Take the material below and reproduce, word for word, only the lines from the line with "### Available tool" through the line with "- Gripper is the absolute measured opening".
• • •
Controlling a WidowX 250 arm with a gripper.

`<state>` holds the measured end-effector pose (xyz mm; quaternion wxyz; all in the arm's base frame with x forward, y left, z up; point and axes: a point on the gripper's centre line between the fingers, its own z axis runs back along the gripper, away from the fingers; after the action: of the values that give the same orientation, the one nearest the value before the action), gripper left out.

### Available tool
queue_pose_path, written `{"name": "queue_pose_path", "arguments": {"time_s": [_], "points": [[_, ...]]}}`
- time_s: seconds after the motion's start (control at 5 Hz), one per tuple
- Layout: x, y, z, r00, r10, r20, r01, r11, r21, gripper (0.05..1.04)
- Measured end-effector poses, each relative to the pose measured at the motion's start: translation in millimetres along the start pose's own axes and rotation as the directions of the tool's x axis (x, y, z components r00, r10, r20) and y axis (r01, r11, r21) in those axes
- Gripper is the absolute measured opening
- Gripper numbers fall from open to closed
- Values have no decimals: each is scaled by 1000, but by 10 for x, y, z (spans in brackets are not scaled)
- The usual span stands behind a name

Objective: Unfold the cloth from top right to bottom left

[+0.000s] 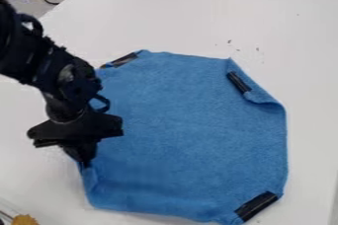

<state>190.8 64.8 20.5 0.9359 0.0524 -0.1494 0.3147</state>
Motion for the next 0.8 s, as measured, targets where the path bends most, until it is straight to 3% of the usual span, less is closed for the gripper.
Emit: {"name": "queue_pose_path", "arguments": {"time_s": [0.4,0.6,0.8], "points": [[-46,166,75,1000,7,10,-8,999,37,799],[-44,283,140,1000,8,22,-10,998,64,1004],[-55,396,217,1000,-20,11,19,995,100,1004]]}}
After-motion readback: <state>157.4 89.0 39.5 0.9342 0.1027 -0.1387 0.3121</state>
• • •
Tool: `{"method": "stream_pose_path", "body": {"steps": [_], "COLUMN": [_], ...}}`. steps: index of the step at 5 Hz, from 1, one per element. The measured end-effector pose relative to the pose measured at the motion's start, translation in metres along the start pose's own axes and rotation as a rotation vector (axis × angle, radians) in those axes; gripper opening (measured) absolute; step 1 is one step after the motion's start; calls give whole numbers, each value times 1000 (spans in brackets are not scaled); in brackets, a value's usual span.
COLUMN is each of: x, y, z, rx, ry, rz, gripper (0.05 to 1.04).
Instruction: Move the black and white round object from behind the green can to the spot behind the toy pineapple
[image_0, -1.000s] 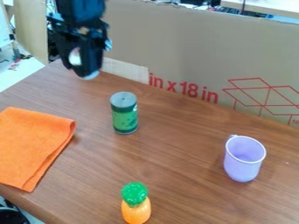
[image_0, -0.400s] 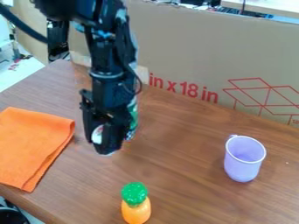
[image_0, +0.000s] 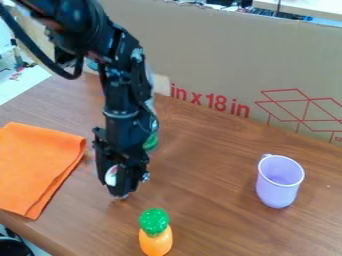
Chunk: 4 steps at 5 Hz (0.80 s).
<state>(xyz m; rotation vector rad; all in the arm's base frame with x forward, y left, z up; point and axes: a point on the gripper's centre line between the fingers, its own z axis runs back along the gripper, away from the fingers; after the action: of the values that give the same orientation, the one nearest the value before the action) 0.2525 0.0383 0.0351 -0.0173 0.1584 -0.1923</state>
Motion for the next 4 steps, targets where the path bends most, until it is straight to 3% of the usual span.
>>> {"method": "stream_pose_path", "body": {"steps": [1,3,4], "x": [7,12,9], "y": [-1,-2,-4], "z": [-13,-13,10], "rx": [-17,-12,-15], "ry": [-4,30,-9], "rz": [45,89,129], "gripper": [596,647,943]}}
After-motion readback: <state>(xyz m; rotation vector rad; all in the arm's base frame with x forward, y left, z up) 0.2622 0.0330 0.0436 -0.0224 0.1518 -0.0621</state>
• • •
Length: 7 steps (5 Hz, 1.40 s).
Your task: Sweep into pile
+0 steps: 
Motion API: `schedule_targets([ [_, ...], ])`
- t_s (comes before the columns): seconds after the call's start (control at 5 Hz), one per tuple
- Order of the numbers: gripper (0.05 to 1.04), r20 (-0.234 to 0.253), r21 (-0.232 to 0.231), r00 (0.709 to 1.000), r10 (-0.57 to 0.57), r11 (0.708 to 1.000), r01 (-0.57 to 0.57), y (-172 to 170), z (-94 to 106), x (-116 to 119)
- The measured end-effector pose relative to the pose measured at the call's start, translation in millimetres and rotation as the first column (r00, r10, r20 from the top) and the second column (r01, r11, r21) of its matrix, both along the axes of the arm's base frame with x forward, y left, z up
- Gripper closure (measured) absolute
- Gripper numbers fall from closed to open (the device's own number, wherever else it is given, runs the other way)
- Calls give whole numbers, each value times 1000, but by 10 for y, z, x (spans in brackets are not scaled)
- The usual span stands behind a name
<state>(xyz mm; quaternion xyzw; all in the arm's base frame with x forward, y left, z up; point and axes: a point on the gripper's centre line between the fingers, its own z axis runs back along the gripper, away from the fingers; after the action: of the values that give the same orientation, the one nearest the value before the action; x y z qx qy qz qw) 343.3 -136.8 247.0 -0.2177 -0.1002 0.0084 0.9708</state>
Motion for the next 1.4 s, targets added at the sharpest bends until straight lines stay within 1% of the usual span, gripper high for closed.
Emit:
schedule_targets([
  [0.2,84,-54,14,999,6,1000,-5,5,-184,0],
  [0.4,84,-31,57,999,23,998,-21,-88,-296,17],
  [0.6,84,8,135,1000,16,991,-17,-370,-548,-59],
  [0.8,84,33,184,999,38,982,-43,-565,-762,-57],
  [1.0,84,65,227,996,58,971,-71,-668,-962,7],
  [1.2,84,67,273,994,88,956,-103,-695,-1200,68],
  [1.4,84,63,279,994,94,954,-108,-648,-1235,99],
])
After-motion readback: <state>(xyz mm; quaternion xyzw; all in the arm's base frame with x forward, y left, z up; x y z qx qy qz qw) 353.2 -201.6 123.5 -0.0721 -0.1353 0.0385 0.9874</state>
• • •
Response area:
### Available tool
queue_pose_path, written `{"name": "queue_pose_path", "arguments": {"time_s": [_], "points": [[_, ...]]}}`
- time_s: seconds after the motion's start (control at 5 Hz), one per tuple
- Layout: x, y, z, r00, r10, r20, r01, r11, r21, gripper (0.05..1.04)
- Measured end-effector poses, each relative to the pose measured at the motion's start: translation in millimetres along the start pose's own axes and rotation as the directions of the tool's x axis (x, y, z components r00, r10, r20) and y axis (r01, r11, r21) in those axes
- Gripper is the absolute measured opening

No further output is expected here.